• Assigned task
Write out every record below exactly, so that nothing differs from what is shown.

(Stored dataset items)
********

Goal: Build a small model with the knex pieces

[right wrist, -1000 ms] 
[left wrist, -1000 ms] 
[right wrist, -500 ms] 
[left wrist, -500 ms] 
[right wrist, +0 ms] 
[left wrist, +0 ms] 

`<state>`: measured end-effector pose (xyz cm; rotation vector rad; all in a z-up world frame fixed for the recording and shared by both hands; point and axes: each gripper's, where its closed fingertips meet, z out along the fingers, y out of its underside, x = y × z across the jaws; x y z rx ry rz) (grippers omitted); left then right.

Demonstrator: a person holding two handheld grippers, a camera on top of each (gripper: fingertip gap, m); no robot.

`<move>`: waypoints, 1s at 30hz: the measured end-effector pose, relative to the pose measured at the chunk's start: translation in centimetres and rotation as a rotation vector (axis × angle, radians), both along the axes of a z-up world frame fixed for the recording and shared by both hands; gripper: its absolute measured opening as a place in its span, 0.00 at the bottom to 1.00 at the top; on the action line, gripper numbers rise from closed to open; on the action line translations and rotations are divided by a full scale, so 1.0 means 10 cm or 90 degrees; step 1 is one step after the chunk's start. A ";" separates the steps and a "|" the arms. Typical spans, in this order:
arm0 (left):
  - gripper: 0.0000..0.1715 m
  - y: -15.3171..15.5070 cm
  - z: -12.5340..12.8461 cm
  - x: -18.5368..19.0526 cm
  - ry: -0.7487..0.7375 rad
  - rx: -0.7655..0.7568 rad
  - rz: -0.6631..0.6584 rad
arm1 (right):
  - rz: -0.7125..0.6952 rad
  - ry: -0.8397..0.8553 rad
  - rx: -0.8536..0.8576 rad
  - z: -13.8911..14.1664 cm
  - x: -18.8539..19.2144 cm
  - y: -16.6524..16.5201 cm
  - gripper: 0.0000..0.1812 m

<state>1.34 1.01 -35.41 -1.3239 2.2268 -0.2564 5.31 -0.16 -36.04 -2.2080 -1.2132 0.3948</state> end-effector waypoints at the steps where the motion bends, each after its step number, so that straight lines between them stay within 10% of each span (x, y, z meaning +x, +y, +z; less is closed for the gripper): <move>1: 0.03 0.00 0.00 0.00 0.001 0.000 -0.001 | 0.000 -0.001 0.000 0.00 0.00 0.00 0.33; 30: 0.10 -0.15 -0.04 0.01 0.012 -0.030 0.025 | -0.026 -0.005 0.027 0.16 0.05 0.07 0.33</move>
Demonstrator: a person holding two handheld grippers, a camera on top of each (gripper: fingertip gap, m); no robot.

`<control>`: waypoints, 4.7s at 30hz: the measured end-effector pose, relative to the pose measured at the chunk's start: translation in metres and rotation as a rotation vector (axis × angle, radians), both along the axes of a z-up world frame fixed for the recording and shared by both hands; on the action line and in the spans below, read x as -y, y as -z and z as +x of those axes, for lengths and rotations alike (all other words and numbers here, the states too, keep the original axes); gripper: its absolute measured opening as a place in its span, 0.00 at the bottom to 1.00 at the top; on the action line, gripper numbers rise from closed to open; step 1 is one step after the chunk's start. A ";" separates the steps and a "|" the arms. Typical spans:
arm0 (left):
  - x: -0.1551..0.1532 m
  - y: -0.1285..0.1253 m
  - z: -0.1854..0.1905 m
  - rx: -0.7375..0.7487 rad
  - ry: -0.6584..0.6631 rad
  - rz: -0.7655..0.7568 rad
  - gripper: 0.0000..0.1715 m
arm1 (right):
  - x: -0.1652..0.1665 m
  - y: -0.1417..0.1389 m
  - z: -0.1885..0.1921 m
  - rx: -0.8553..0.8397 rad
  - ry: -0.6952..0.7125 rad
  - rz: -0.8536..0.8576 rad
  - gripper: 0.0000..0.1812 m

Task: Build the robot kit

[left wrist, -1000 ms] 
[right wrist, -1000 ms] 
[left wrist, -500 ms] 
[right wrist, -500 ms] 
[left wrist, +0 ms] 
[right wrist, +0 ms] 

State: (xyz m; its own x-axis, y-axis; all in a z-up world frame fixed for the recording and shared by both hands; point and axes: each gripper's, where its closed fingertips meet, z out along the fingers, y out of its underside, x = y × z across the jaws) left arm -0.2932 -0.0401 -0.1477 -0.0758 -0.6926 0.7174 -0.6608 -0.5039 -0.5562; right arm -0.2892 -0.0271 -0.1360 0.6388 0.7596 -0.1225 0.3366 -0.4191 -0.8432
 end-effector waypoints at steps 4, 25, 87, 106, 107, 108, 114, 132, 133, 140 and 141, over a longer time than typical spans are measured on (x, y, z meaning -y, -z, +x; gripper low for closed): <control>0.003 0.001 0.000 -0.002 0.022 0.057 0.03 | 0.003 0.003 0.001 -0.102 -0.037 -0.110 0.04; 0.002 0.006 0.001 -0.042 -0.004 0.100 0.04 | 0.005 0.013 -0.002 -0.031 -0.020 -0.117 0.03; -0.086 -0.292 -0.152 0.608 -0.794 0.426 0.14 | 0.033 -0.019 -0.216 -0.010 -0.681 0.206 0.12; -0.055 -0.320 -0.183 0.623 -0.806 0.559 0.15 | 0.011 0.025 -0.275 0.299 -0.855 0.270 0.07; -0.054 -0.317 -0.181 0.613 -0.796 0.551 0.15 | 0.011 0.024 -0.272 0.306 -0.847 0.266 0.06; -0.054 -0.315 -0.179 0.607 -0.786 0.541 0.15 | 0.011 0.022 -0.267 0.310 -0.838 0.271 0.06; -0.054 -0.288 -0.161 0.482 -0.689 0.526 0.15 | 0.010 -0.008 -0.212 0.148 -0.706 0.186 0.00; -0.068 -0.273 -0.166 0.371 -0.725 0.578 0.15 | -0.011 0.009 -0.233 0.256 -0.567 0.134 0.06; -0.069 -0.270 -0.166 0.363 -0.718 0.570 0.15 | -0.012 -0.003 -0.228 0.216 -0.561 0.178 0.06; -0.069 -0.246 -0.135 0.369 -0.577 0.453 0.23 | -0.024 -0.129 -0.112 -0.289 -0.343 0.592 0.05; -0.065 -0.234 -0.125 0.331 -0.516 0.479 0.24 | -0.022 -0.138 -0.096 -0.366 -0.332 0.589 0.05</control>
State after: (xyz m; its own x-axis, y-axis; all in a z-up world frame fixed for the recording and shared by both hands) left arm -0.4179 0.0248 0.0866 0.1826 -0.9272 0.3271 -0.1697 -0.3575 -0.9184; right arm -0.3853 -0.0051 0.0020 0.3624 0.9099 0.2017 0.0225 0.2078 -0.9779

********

• Exercise output
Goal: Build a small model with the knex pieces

[right wrist, -1000 ms] 
[left wrist, -1000 ms] 
[right wrist, -500 ms] 
[left wrist, -500 ms] 
[right wrist, +0 ms] 
[left wrist, +0 ms] 

`<state>`: measured end-effector pose (xyz cm; rotation vector rad; all in a z-up world frame fixed for the recording and shared by both hands; point and axes: each gripper's, where its closed fingertips meet, z out along the fingers, y out of its underside, x = y × z across the jaws; x y z rx ry rz) (grippers omitted); left then right.

Demonstrator: a person holding two handheld grippers, a camera on top of each (gripper: fingertip gap, m); no robot.

`<move>`: waypoints, 1s at 30hz: the measured end-effector pose, relative to the pose measured at the chunk's start: translation in centimetres and rotation as a rotation vector (axis × angle, radians), both along the axes of a z-up world frame fixed for the recording and shared by both hands; gripper: its absolute measured opening as a place in its span, 0.00 at the bottom to 1.00 at the top; on the action line, gripper numbers rise from closed to open; on the action line translations and rotations are divided by a full scale, so 1.0 means 10 cm or 90 degrees; step 1 is one step after the chunk's start. A ";" separates the steps and a "|" the arms. Typical spans, in this order:
arm0 (left):
  - gripper: 0.0000..0.1715 m
  - y: -15.3171..15.5070 cm
  - z: -12.5340..12.8461 cm
  - x: -18.5368..19.0526 cm
  - ry: -0.7487..0.7375 rad
  - rx: -0.7655..0.7568 rad
  - rz: -0.6631..0.6584 rad
arm1 (right):
  - rz: -0.7125..0.6952 rad
  - ry: -0.8397..0.8553 rad
  - rx: -0.8536..0.8576 rad
  - z: -13.8911..14.1664 cm
  - x: -18.8539..19.2144 cm
  - y: -16.6524..16.5201 cm
  - gripper: 0.0000..0.1812 m

<state>1.34 1.01 -35.41 -1.3239 2.2268 -0.2564 5.31 -0.16 -36.04 -2.2080 -1.2132 0.3948</state> end-effector waypoints at the steps where the motion bends, each after its step number, so that straight lines between them stay within 10% of each span (x, y, z meaning +x, +y, +z; less is closed for the gripper): <move>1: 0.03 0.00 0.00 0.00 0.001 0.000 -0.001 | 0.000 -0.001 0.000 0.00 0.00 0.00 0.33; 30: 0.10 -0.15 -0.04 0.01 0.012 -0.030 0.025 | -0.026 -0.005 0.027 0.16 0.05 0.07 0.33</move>
Demonstrator: a person holding two handheld grippers, a camera on top of each (gripper: fingertip gap, m); no robot.

`<control>`: waypoints, 4.7s at 30hz: the measured end-effector pose, relative to the pose measured at the chunk's start: translation in metres and rotation as a rotation vector (axis × angle, radians), both along the axes of a z-up world frame fixed for the recording and shared by both hands; on the action line and in the spans below, read x as -y, y as -z and z as +x of those axes, for lengths and rotations alike (all other words and numbers here, the states too, keep the original axes); gripper: its absolute measured opening as a place in its span, 0.00 at the bottom to 1.00 at the top; on the action line, gripper numbers rise from closed to open; step 1 is one step after the chunk's start. A ";" separates the steps and a "|" the arms. Typical spans:
arm0 (left):
  - x: -0.1551..0.1532 m
  - y: -0.1285..0.1253 m
  - z: -0.1854..0.1905 m
  - rx: -0.7375..0.7487 rad
  - ry: -0.6584..0.6631 rad
  - rz: -0.7655..0.7568 rad
  - gripper: 0.0000..0.1715 m
arm1 (right):
  - x: -0.1652..0.1665 m
  - y: -0.1417..0.1389 m
  - z: -0.1885..0.1921 m
  - rx: -0.8553..0.8397 rad
  - ry: -0.6952..0.7125 rad
  - rz: -0.8536..0.8576 rad
  - gripper: 0.0000..0.1812 m

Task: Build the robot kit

[left wrist, -1000 ms] 
[right wrist, -1000 ms] 
[left wrist, -500 ms] 
[right wrist, -500 ms] 
[left wrist, +0 ms] 
[right wrist, +0 ms] 

State: (xyz m; its own x-axis, y-axis; all in a z-up world frame fixed for the recording and shared by both hands; point and axes: each gripper's, where its closed fingertips meet, z out along the fingers, y out of its underside, x = y × z across the jaws) left arm -0.2932 -0.0401 -0.1477 -0.0758 -0.6926 0.7174 -0.6608 -0.5039 -0.5562; right arm -0.2892 -0.0271 -0.1360 0.6388 0.7596 -0.1225 0.3366 -0.4191 -0.8432
 end-effector waypoints at steps 4, 25, 87, 106, 107, 108, 114, 132, 133, 140 and 141, over a longer time than typical spans are measured on (x, y, z meaning -y, -z, +x; gripper low for closed): <control>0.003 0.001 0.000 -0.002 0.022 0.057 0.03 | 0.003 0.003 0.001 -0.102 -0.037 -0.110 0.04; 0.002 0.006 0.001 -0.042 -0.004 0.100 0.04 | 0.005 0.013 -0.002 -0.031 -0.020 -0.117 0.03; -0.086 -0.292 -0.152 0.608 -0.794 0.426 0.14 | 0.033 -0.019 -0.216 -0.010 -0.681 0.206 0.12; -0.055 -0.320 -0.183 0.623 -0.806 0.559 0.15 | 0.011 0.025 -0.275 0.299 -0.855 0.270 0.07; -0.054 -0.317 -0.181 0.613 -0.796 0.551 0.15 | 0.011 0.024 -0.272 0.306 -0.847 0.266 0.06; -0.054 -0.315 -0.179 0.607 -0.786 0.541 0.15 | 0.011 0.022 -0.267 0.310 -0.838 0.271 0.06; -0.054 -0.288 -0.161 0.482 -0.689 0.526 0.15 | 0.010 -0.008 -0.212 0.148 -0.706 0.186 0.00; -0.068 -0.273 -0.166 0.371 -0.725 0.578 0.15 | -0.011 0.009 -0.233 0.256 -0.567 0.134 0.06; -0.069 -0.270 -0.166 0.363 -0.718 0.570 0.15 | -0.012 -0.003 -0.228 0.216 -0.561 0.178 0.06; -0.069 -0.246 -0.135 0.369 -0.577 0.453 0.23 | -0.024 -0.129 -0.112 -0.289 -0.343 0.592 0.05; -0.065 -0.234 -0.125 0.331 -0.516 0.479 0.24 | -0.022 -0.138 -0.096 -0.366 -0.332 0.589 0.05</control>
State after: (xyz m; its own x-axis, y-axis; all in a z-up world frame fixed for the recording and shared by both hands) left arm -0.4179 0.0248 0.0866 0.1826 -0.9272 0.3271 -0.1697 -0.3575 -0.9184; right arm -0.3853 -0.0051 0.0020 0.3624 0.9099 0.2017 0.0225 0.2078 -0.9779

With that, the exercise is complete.